Dante Gabriel Rossetti

(Excerpted from Victorian Britain: An Encyclopedia)

Reading Questions

A founder of the Pre-Raphaelite Brother-hood, Dante Gabriel Rossetti was a poet-painter whose work presents an iconoclastic and personal mythology in which art and eroticism mediate spiritual redemption.  Representative are poem-painting pairs such as The Blessed Damozel, symbolic portraits such as Beata Beatrix and the sonnet sequence The House of Life.

Born Gabriel Charles, Rossetti changed his name in response to his father's studies of Dante's politico-moral allegories.  His own translations of Dante and medieval courtly love  lyrics provided sources for the iconography and metaphor in his mature work.  Studying art with Ford Madox Brown and William Holman Hut in the 1840s, Rossetti was influenced by the German Nazarenes, Durer and John Ruskin. With Brown, Hunt and John Everett Millais, Rossetti formed the Pre-Raphaelite Brotherhood in 1848, revolting against neoclassical conventions in art. His first oils, The Girlhood of Mary (1849) and Ecce Ancilla Domine (aka The Annunciation, 1850), exemplify  Pre-Raphaelite flattened perspective, "fidelity to nature," typological details, mannerist figures, and illuminated colors. Despite Ruskin's support, The Germ (1848-1850), the journal of Pre-Raphaelite literature and art, which included Rossetti's aesthetic manifesto, "Hand and Soul," failed and the brother hood disbanded.

From c. 1850 to her suicide in 1862, Rossetti lived with and eventually married the poet artist, Elizabeth Siddal, his model for scene from Dante's Vita nuova, a series of watercolors on Arthurian themes, and many portrait drawings. Rossetti identified himself and Lizzie with the tragic lovers in the famous oil, Beata Beatrix (c. 1863, which shows Lizzie as Beatrice gazed upon by Dante in an ambiguous vision of "death-in-love," also a theme in Rossetti's sonnets. The eroticized Christian symbolism in Beata Beatrix also characterizes the narrator's ironic dream vision in the famous poem, "The Blessed Damozel" and its painted version. From c. 1858 onwards, Rossetti was also in love with Fanny Cornforth, the model for the "fallen woman" who rejects her fiancé's call to duty in the controversial painting Found. Rossetti's most important work of social realism, Found and its companion sonnet suggest a deep ambivalence over  sexuality, Victorian moral codes and women's rights, which also pervades the dramatic monologues , "Jenny" and "A Last Confession."

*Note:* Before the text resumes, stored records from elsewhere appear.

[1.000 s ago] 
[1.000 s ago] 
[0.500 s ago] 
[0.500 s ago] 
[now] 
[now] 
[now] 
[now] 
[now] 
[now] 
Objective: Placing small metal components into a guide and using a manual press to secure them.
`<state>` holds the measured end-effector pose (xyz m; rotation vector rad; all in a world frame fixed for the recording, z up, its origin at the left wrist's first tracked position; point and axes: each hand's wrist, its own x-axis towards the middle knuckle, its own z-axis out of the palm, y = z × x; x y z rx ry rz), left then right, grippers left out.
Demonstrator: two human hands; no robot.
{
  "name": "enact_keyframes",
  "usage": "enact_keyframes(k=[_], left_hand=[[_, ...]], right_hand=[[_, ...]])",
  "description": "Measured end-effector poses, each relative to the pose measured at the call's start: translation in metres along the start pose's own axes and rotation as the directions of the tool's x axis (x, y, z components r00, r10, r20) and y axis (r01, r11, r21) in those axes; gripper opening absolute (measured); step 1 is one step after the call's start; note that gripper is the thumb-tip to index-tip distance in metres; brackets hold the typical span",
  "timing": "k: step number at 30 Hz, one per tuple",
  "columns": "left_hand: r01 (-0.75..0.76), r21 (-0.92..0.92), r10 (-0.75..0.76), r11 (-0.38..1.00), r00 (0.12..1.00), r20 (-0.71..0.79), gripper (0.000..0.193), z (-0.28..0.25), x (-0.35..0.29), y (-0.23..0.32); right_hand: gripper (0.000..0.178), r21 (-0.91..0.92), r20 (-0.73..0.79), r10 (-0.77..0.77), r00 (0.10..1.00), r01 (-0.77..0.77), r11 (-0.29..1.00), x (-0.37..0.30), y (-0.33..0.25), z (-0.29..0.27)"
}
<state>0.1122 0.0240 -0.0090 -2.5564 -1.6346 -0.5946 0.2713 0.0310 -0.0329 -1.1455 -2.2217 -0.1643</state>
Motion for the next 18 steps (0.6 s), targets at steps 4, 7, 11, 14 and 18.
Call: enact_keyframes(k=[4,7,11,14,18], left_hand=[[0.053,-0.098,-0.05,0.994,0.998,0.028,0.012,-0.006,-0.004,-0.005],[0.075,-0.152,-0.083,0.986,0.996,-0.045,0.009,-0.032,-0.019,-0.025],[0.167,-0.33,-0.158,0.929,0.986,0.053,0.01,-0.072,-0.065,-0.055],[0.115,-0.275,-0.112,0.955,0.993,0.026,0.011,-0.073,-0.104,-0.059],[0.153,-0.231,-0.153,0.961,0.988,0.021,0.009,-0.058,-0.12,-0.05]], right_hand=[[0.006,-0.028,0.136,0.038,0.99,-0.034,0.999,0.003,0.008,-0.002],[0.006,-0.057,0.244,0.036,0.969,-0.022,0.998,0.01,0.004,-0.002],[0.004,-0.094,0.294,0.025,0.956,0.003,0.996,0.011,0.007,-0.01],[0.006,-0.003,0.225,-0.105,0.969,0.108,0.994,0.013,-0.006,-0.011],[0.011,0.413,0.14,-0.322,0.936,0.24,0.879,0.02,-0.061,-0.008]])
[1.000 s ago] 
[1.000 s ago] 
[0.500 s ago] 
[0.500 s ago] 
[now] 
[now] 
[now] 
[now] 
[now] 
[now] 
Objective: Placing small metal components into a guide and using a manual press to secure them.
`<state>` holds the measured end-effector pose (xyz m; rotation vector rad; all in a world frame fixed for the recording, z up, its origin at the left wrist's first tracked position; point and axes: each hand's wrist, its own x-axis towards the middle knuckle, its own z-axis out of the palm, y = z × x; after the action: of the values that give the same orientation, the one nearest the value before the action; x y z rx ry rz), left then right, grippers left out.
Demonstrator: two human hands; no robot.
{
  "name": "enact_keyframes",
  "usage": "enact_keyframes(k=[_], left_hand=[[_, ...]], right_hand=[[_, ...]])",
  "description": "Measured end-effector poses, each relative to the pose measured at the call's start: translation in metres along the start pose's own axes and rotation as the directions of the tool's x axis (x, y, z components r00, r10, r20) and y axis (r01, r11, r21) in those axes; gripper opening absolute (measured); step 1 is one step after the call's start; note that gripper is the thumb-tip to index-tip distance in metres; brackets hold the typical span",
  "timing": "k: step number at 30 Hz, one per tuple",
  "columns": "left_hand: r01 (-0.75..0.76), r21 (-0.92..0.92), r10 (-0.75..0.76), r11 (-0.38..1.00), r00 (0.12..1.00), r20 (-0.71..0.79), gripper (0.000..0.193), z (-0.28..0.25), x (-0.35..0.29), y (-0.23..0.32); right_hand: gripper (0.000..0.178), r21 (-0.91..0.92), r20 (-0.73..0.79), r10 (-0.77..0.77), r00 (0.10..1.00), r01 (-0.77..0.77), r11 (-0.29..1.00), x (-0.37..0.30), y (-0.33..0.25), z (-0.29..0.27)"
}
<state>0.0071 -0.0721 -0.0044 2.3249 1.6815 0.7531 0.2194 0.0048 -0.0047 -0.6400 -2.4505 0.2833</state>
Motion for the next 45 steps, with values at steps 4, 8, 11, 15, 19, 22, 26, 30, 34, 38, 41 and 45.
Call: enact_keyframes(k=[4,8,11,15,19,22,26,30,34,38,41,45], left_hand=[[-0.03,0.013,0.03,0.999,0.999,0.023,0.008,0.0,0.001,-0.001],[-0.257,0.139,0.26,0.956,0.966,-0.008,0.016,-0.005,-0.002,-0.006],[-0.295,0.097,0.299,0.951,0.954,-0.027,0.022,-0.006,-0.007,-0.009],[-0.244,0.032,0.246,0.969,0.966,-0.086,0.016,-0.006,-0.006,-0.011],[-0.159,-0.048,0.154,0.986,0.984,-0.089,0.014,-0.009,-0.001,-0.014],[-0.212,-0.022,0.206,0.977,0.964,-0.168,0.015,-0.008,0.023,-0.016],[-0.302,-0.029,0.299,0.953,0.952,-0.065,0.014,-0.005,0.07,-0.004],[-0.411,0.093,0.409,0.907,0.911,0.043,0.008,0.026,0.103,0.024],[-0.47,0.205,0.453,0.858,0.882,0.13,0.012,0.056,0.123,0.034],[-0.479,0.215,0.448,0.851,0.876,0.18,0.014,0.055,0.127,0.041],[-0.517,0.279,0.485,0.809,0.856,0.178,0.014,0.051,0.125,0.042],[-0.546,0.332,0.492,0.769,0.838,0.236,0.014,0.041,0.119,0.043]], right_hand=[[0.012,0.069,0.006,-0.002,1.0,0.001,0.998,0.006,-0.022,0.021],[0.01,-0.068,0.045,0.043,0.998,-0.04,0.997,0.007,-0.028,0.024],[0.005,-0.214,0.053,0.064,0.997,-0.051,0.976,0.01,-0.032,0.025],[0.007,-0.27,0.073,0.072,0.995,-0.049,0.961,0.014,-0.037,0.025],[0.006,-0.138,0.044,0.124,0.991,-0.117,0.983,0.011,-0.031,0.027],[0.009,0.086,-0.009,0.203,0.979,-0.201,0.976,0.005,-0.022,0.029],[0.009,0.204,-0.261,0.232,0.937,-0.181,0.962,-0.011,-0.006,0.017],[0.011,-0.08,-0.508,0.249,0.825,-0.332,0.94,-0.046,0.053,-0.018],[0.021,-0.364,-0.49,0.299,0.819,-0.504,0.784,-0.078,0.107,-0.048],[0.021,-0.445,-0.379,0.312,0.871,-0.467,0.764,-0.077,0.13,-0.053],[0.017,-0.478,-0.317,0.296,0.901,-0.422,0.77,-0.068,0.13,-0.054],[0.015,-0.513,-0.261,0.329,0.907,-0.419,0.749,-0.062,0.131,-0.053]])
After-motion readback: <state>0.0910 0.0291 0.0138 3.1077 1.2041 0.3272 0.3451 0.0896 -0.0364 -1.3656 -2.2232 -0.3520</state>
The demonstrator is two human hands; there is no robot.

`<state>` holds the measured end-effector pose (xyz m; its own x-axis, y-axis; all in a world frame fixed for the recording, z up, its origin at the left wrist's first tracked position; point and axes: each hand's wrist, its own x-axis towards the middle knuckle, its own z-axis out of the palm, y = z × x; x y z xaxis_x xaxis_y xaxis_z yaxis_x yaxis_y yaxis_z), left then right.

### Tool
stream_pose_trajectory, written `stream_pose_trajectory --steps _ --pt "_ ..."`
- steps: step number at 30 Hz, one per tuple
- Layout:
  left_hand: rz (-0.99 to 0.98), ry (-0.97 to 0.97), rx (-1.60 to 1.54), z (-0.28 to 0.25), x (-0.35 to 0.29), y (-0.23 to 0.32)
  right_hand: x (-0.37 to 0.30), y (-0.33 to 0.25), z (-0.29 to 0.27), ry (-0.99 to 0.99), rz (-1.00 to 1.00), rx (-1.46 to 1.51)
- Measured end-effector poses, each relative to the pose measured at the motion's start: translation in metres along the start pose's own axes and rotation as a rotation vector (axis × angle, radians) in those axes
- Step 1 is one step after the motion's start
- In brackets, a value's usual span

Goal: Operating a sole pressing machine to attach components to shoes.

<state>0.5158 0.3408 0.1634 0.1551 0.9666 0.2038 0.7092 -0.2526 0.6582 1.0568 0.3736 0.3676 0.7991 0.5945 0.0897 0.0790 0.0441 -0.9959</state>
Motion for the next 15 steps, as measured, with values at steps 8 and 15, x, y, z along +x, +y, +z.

Rossetti soon became know for his book designs, picture frames, stained glass and his illustrations in Tennyson's Poems.  Edward Burne-Jones and William Morris joined Rossetti in the second phase of Pre-Raphaelitism, emphasizing a highly stylized medievalism and coordination of the literature and the arts, partly inspired by William Blake. During the late 1860's, Rossetti fell in love with Morris's wife, Jane Burden, who acted as his favorite model for the "femme fatale" type that his patrons often commissioned. Rossetti's monumental oils of dreamy or threatening women, dressed in historical costumes against decorative or mystic backgrounds, suggest his increasing difficulties with sexuality and faith in Monna Vanna (1866) and Astarte Syriaca with its sonnet.  Rossetti mastered the "double work of art" or sonnet-painting pairs, such as Lady Lilith. He poems were attacked by Robert Buchanan in the "fleshly school" controversy. Ballads and Sonnets, including the final version of the sonnet sequence, The House of Life, however, was well accepted. Celebration of the power of love-"Thy soul I know not from thy body, no/Thee from myself, nether our love from God" and of art-- the "moment's monument"--over doubt and death is central to Rossetti's work.

As a poet-painter, Rossetti definitively influence Oscar Wilde and the English aesthetic movement, the arts and crafts movement and Continental art nouveau Rossetti's metaphoric and symbolic style of writing also molded that of Walter Pater and W.B. Yeats, among others.